I was assigned Kate’s Kitchen for the inaugural edition of the Blogger C.L.U.E. society and I was tasked with finding a fabulous recipe perfect for the holiday table. Easy peasy, right? WRONG – there were so many good recipes to choose from, I had the worst time picking just one. I wanted to make everything. I found one so intriguing that I had to give it a whirl – her Salad with Baked Goat Cheese and Rosemary Infused Honey.
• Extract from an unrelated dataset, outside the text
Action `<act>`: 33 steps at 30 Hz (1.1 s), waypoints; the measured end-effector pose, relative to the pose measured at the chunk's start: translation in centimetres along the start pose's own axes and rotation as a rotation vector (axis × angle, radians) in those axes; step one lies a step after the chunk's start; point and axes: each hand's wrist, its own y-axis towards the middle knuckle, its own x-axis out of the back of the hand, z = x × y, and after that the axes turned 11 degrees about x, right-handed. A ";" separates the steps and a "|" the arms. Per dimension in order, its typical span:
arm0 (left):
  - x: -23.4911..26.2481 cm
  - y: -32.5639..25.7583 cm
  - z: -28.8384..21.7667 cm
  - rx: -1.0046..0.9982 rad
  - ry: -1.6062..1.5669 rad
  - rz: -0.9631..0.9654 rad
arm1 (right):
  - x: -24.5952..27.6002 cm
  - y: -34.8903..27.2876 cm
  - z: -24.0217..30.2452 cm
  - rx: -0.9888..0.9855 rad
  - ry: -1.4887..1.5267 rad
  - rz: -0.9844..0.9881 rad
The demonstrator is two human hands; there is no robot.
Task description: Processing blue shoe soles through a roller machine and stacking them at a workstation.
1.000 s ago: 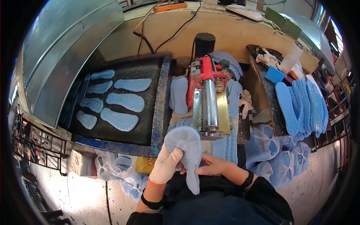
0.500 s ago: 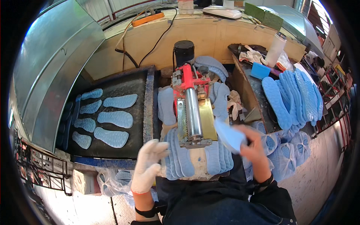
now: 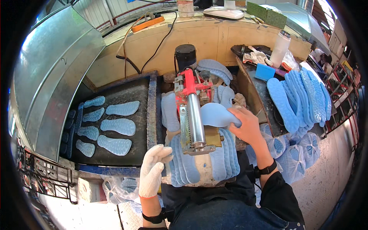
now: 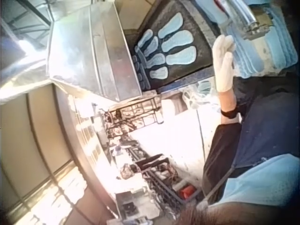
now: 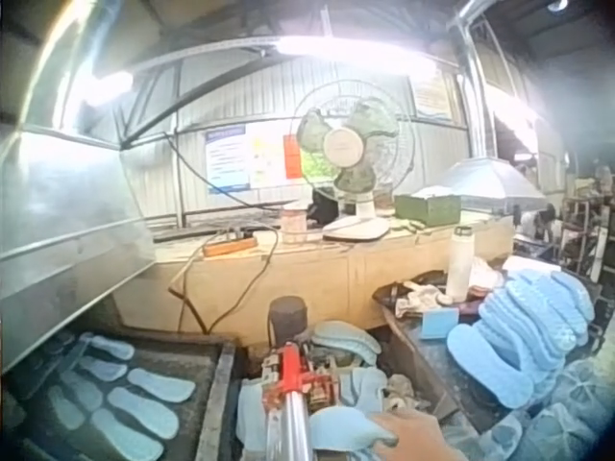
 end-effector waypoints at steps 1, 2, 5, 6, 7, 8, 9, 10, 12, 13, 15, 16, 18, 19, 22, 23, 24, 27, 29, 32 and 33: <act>-0.2 0.4 -0.2 0.001 0.001 0.002 | 0.1 0.3 0.1 0.018 0.033 0.058; -0.4 0.8 -0.4 -0.031 0.008 0.029 | 0.1 0.6 0.3 0.019 0.037 0.059; -1.3 2.6 -1.1 -0.103 0.003 0.088 | 0.2 1.9 0.9 0.164 0.049 0.118; -1.6 3.4 -1.4 -0.143 -0.011 0.123 | 0.3 2.3 1.1 0.220 0.050 0.171; -2.3 4.6 -1.4 -0.140 -0.018 0.131 | 0.6 2.3 1.0 0.266 0.040 0.224; -3.1 5.9 -1.4 -0.170 -0.006 0.160 | 0.8 2.2 0.8 0.259 0.031 0.226; -3.7 6.9 -1.6 -0.203 0.011 0.180 | 1.0 2.3 0.7 0.281 0.007 0.215; -4.2 7.9 -1.6 -0.201 0.010 0.180 | 1.1 2.2 0.7 0.303 -0.018 0.205; -4.5 9.4 -1.7 -0.361 0.304 0.171 | 1.4 2.0 0.6 0.273 -0.008 0.157; -4.2 9.9 -1.7 -0.360 0.306 0.166 | 1.4 1.6 0.6 0.239 0.001 0.112; -3.5 11.5 -0.8 -0.567 0.752 0.105 | 1.1 -0.3 -0.1 0.108 0.125 -0.010; -3.2 11.9 0.1 -0.505 0.758 0.060 | 0.5 -1.5 -0.6 -0.013 0.262 -0.138; -2.7 12.3 1.4 -0.453 0.743 0.041 | -1.8 -5.2 -2.1 -0.240 0.375 -0.233; -2.4 12.3 2.0 -0.409 0.733 0.013 | -3.0 -7.1 -2.4 -0.460 0.487 -0.333; -1.5 10.7 2.1 -0.228 0.602 -0.030 | -6.4 -8.8 0.1 -0.330 0.346 -0.114; -1.4 10.2 1.9 -0.084 0.485 -0.057 | -7.8 -9.8 0.5 -0.315 0.366 -0.026; 1.4 11.0 4.5 -0.259 0.579 -0.056 | -8.2 -9.8 1.6 -0.272 0.290 0.164; -1.7 10.8 4.2 -0.249 0.382 -0.178 | -10.5 -13.3 0.5 -0.054 -0.009 0.311; 1.8 10.0 8.2 -0.177 0.449 0.003 | -10.7 -13.2 1.9 -0.088 -0.032 0.363; 1.2 7.2 7.0 -0.053 0.251 0.060 | -11.8 -14.9 1.5 0.034 -0.190 0.328; 1.3 6.5 6.8 0.001 0.168 0.099 | -12.1 -15.2 1.3 -0.008 -0.221 0.355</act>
This Arugula Salad with Baked Goat Cheese and Rosemary Honey is easy enough to whip up for a last minute soiree and chic enough for a fancy holiday table. One tip – put the goat cheese in the freezer before you slice them – then a quick chill before heading into the oven. As for the Rosemary Infused Honey, well, that’s a recipe that is perfect not only for this salad, but also for a holiday gift. I added a bit of pecan and cranberry love and used my favorite greens – arugula for that peppery spicy bite. This salad is a winner and would be excellent on the holiday table!
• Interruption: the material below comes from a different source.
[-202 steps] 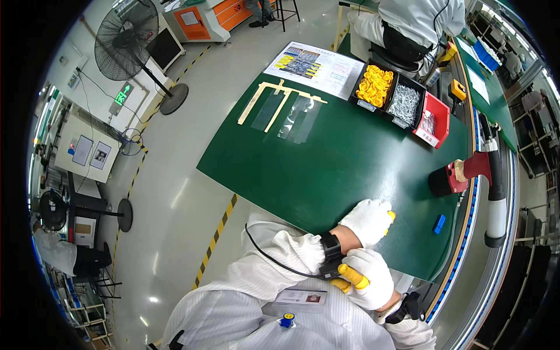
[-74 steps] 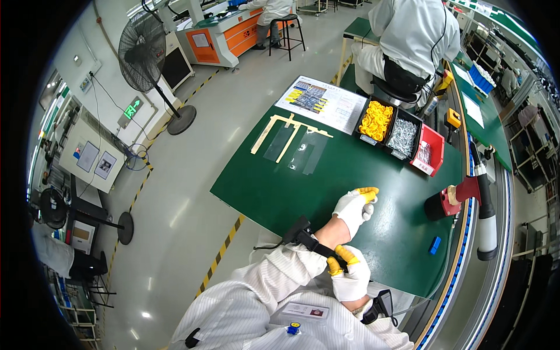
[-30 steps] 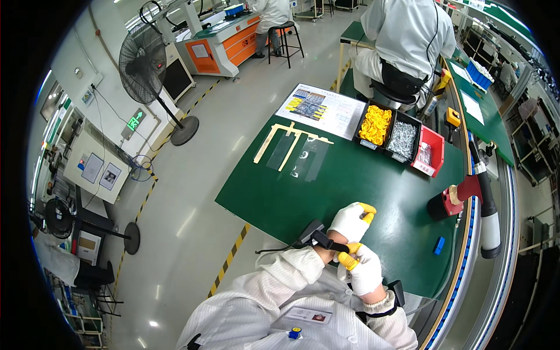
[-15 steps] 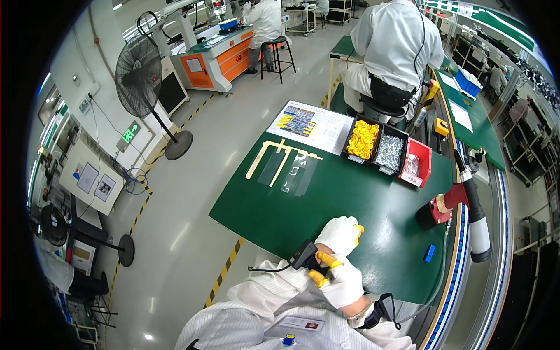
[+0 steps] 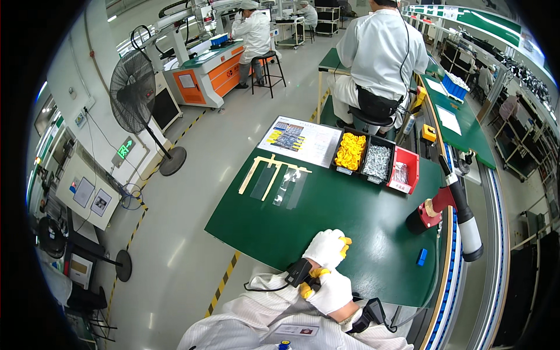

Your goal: Assembling components of an electronic device at a factory workstation.

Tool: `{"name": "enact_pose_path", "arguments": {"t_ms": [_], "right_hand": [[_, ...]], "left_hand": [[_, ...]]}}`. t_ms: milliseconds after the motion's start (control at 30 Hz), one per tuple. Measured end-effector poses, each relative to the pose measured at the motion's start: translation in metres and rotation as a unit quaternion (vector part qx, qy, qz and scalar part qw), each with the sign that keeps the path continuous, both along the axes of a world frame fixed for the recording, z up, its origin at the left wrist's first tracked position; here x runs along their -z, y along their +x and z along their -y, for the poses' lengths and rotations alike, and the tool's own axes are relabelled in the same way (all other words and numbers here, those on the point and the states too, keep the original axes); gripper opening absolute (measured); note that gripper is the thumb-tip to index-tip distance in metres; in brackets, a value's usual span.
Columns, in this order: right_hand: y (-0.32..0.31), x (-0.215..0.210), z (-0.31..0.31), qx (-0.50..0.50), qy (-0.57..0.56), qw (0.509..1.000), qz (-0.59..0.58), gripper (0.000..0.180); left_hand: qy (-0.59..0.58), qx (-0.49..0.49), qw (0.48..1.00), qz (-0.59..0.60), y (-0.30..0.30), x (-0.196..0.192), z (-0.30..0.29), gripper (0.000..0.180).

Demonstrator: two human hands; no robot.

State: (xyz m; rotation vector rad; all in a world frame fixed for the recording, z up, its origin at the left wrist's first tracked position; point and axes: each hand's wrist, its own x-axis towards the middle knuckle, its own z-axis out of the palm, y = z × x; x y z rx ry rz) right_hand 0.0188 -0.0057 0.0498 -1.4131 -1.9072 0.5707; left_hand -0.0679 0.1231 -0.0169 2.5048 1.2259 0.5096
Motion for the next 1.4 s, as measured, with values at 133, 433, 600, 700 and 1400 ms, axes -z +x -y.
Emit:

Some other delicious ideas from Kate’s Kitchen that are fabulous for the holidays – Bruschetta with Cantaloupe Chutney and Prosciutto, Olives Tart, Savory Wild Mushroom Bread Pudding, Pumpkin Cheesecake and, for those people wanting a nibble before the festivities really begin, a decadent Bacon Blue Cheese Dip. Take a bit and peruse her blog – there’s so much recipe inspiration found in it. And Kate – next time when you and Connie come to Philly, I’m taking you out for a cheesesteak – I love Geno’s and all but I’m a Jim’s gal (sorry Joey!). It was a fabulous way to kick off a holiday season – amazing recipes, fabulous people and so much culinary inspiration! Many thanks Kate for a delicious salad that is perfect for the holidays!
On to the recipe:
Gather your ingredients
Let’s infuse the honey with a bit of rosemary
Who doesn’t love caramelized onions, right?
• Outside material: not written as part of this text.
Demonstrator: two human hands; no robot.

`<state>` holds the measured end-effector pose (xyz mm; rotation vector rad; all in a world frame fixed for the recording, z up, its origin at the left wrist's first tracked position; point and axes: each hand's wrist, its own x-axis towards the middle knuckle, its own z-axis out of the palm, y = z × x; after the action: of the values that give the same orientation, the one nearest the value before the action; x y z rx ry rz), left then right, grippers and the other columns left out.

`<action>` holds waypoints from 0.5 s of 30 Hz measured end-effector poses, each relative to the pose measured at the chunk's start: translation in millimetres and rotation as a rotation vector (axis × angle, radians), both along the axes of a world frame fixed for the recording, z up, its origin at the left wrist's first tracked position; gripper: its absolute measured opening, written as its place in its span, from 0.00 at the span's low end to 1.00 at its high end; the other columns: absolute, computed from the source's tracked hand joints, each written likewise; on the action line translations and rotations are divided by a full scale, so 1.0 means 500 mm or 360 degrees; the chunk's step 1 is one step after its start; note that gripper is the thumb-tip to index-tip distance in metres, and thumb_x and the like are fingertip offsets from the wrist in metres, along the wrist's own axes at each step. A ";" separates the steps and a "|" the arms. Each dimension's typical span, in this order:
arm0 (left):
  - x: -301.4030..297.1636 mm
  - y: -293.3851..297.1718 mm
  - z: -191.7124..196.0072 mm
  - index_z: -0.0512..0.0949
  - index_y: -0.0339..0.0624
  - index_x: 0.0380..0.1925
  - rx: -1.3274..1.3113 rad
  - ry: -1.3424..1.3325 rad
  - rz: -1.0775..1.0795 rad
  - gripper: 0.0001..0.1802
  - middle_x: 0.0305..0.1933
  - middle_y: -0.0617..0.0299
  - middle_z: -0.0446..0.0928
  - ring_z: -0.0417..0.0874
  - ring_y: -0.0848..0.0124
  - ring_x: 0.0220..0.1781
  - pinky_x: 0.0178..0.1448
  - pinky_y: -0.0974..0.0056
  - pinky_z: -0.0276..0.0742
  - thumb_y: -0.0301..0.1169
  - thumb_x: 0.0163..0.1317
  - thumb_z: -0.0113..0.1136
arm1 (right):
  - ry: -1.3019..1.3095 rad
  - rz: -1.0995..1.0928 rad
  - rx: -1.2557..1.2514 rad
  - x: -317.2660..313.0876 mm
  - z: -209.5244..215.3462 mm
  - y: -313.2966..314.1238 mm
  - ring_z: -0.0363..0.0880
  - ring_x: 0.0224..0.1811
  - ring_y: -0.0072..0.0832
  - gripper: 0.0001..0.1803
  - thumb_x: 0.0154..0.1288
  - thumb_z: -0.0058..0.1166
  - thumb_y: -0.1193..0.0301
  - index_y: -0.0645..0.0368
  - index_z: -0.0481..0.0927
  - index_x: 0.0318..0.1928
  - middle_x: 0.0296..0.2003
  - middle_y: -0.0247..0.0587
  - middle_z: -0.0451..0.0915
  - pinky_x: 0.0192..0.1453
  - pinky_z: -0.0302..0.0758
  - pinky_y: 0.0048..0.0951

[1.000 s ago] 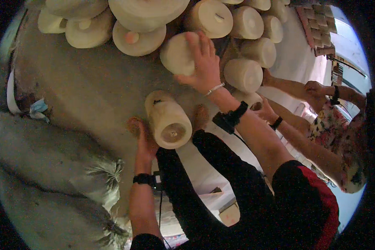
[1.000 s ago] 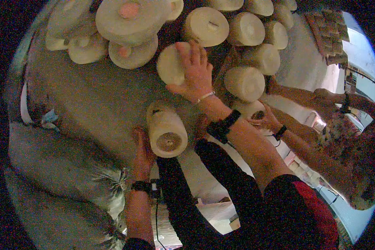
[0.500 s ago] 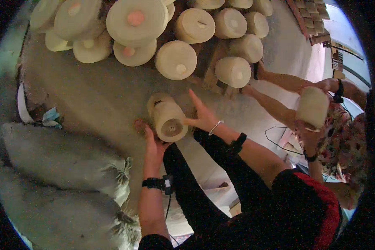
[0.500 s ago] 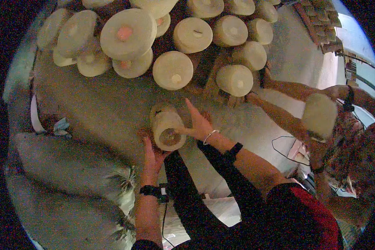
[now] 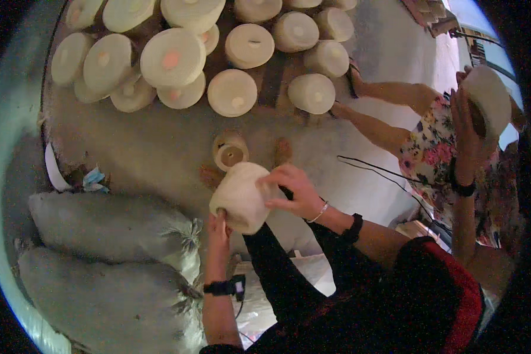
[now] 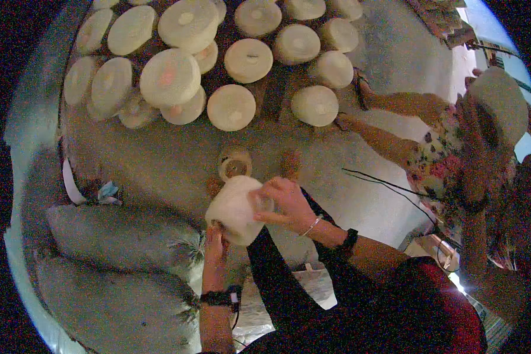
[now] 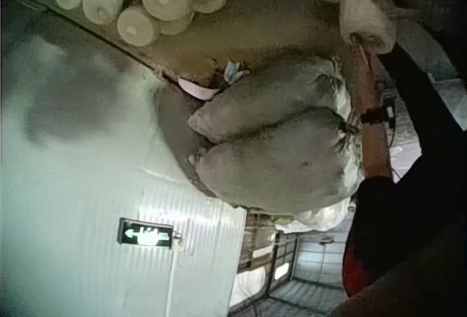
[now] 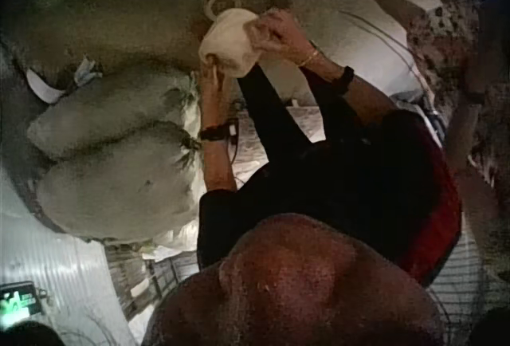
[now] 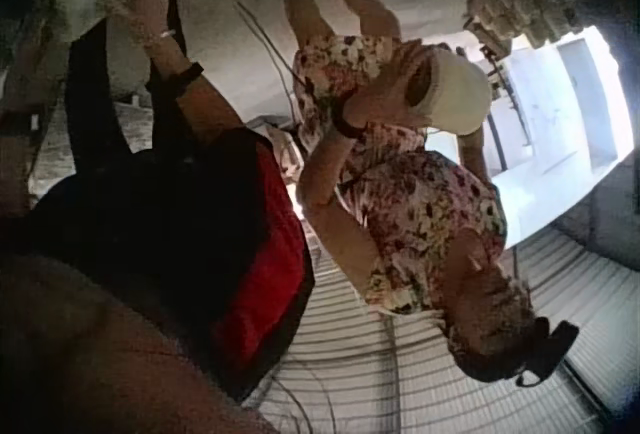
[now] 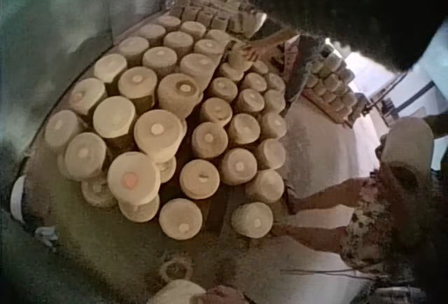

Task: The person is stacking and organizing large white textile spools on pallets in a warehouse.

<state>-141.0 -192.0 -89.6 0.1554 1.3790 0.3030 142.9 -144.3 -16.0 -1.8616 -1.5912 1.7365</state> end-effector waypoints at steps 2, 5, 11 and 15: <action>-0.013 0.024 0.033 0.64 0.50 0.70 0.0005 -0.0133 0.0092 0.30 0.61 0.62 0.74 0.76 0.74 0.56 0.51 0.67 0.76 0.45 0.72 0.55 | 0.0074 -0.0321 0.0304 0.032 -0.002 -0.017 0.63 0.70 0.43 0.47 0.59 0.64 0.45 0.56 0.62 0.72 0.66 0.50 0.67 0.74 0.60 0.42; 0.020 0.112 0.112 0.69 0.47 0.62 -0.0318 -0.0053 -0.0554 0.20 0.42 0.70 0.77 0.70 0.82 0.34 0.40 0.70 0.70 0.43 0.76 0.49 | 0.1234 -0.0871 -0.0557 0.039 0.017 -0.033 0.57 0.75 0.37 0.54 0.57 0.66 0.46 0.55 0.53 0.76 0.72 0.46 0.60 0.76 0.56 0.40; 0.096 0.151 0.117 0.62 0.51 0.70 -0.0137 -0.0450 -0.0386 0.27 0.55 0.65 0.77 0.78 0.76 0.47 0.45 0.66 0.77 0.44 0.76 0.48 | 0.1677 -0.1011 -0.1008 0.102 0.022 -0.037 0.48 0.78 0.34 0.71 0.44 0.77 0.49 0.54 0.40 0.78 0.76 0.40 0.51 0.79 0.51 0.40; 0.126 0.152 0.044 0.56 0.53 0.75 -0.0088 -0.0463 -0.0432 0.31 0.63 0.61 0.73 0.77 0.71 0.58 0.55 0.61 0.77 0.45 0.76 0.47 | 0.1330 -0.1177 -0.0913 0.113 -0.018 -0.016 0.47 0.78 0.35 0.70 0.45 0.77 0.52 0.56 0.40 0.78 0.76 0.41 0.51 0.80 0.48 0.42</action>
<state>-77.8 -115.8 -67.7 0.2402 1.0616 0.0565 199.3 -152.1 -25.2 -1.2675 -0.0847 2.1980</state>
Time to bake the goat cheese with its herbed crust
Shall I make you a plate?
Adapted from Kate's Kitchen
This chic and easy salad is drizzled with a rosemary infused honey and topped with rich caramelized onions and herbed baked goat cheese
30 minPrep Time
45 minCook Time
1 hr, 15 Total Time
- 6 ounces of honey
- 4 sprigs of fresh rosemary
- 1 Tablespoon of Olive Oil
- 3 onions, sliced thin
- 1 1/2 teaspoons of sugar
- 1 8 ounce log of fresh goat cheese, chilled
- 1/2 cup of panko bread crumbs
- 1 tablespoon of fresh thyme
- 1 tablespoon of rosemary
- 1/4 teaspoon of kosher salt
- 1/8 teaspoon of freshly cracked black pepper
- 3 cups of arugula, washed and dry
- 1/4 cup of pecans, toasted and chopped
- 1/4 cup of dried cranberries
- 3 tablespoons of extra virgin olive oil
- 1 1/2 tablespoons of red wine vinegar
- 2 tablespoons of rosemary honey
- To a canning jar, add the honey and rosemary sprigs. Seal and place in a large saucepan.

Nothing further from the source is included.